Q: Whenever we receive a prospective corporate client's Master Service Agreement (MSA) these days, it has hundreds of words about safeguarding personal information and responsibility for data breaches. We have no problem with promising to take all the measures that the contract requires, but MSAs typically also state that we must require "subcontractors" to take similar measures. The contracts also require us to be responsible for data breaches by subcontractors. Could subcontractors include airlines, hotels and car rental companies? What about our GDS and our online booking system vendor?
A: Extra emphasis on data protection appears to be the latest fad in corporate travel procurement, superseding other recent concerns such as duty of care, service level agreements and quality assurance.
To a large extent, the new emphasis appears to be due to the influence of the EU's General Data Protection Regulation (GDPR), which requires data "processors" to handle data securely and to pass similar requirements onto "subprocessors," which are businesses chosen by processors to handle some of the processor's work.
The trouble with using GDPR as a model or guideline is that the processor-subprocessor relationship envisioned by the GDPR is akin to a company's retention of a marketing firm to communicate with customers. That model does not fit the agency-supplier relationship at all.
For example, it is nearly inconceivable that a typical agency could get a major airline to agree to data-protection standards required by a corporate account.
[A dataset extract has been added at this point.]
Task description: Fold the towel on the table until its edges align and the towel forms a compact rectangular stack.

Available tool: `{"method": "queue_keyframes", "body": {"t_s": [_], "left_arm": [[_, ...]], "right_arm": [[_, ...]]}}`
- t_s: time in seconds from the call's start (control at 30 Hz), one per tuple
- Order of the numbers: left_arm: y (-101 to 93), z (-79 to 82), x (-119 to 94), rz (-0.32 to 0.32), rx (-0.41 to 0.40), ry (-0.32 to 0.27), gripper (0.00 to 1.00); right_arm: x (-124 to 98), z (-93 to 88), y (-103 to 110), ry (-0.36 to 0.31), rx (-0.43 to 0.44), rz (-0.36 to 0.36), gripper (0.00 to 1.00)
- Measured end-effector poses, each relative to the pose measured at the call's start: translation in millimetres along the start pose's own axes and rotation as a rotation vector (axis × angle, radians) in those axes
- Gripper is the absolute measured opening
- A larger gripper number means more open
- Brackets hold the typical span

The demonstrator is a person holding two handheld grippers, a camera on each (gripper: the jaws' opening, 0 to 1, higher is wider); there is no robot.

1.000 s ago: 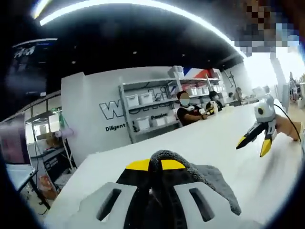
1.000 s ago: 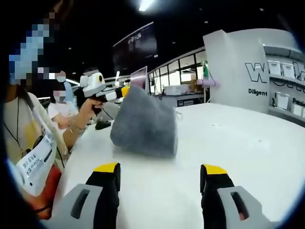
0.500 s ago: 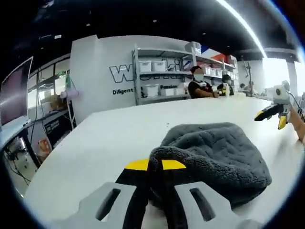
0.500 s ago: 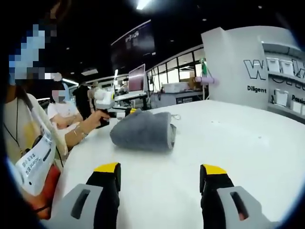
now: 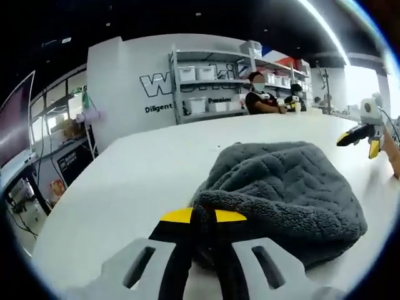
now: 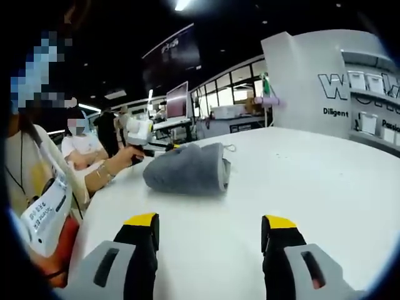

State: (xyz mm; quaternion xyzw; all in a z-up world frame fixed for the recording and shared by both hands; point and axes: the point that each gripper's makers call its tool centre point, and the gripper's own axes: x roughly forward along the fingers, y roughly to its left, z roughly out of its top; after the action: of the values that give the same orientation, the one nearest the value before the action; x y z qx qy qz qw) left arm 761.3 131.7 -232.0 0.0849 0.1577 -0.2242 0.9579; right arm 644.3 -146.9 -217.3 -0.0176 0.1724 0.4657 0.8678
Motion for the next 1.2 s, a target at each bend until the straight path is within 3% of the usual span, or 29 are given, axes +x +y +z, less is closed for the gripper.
{"method": "queue_keyframes", "body": {"t_s": [0.33,0.93,1.2], "left_arm": [[-11.2,-0.6,-3,-0.031,-0.009,0.013,0.08],[-94.8,-1.5,-12,-0.289,0.000,0.049,0.09],[-111.5,-0.7,-12,-0.337,0.008,0.055,0.09]], "right_arm": [[3,-9.6,-6,0.024,0.044,-0.007,0.65],[4,-13.2,-12,0.026,0.098,-0.021,0.65],[4,-15.3,-14,0.031,0.123,-0.021,0.64]]}}
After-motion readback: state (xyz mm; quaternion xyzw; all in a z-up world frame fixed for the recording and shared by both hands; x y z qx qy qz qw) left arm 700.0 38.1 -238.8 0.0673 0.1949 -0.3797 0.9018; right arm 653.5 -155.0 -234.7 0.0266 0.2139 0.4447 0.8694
Further, making the agency responsible for the airline's data breaches is obviously unfair.
With a GDS, adding data-protection standards to your vendor's contract is probably equally difficult, and you would also need to overcome the data-related disclaimers in the vendors' standard contracts. For example, the standard Travelport contract disclaims all liability related to "loss of or damage to records or data." The standard Sabre contract makes no commitment at all concerning protection of client data and disclaims "liability to customer for any loss, claim or damage caused in whole or in part by the negligence (excluding gross negligence or willful misconduct) of Sabre."
The latest Concur online booking engine (OBE) agreement that I have seen contains no assurances whatsoever concerning data protection. While OBE vendors may be willing to add data-protection commitments to its contracts, I still think it would be unfair to hold the agency responsible for data breaches suffered by your vendor.
Your best bet is probably to try to amend the MSA in two ways. First, clarify that travel suppliers and GDS and OBE vendors are not deemed to be your subcontractors and that their systems are not your systems for purposes of the data-breach requirements.
Finally, if the MSA requires you to follow the requirements of GDPR, clarify that this duty applies only to the extent that GDPR applies; i.e., only if you handle personal data of EU residents.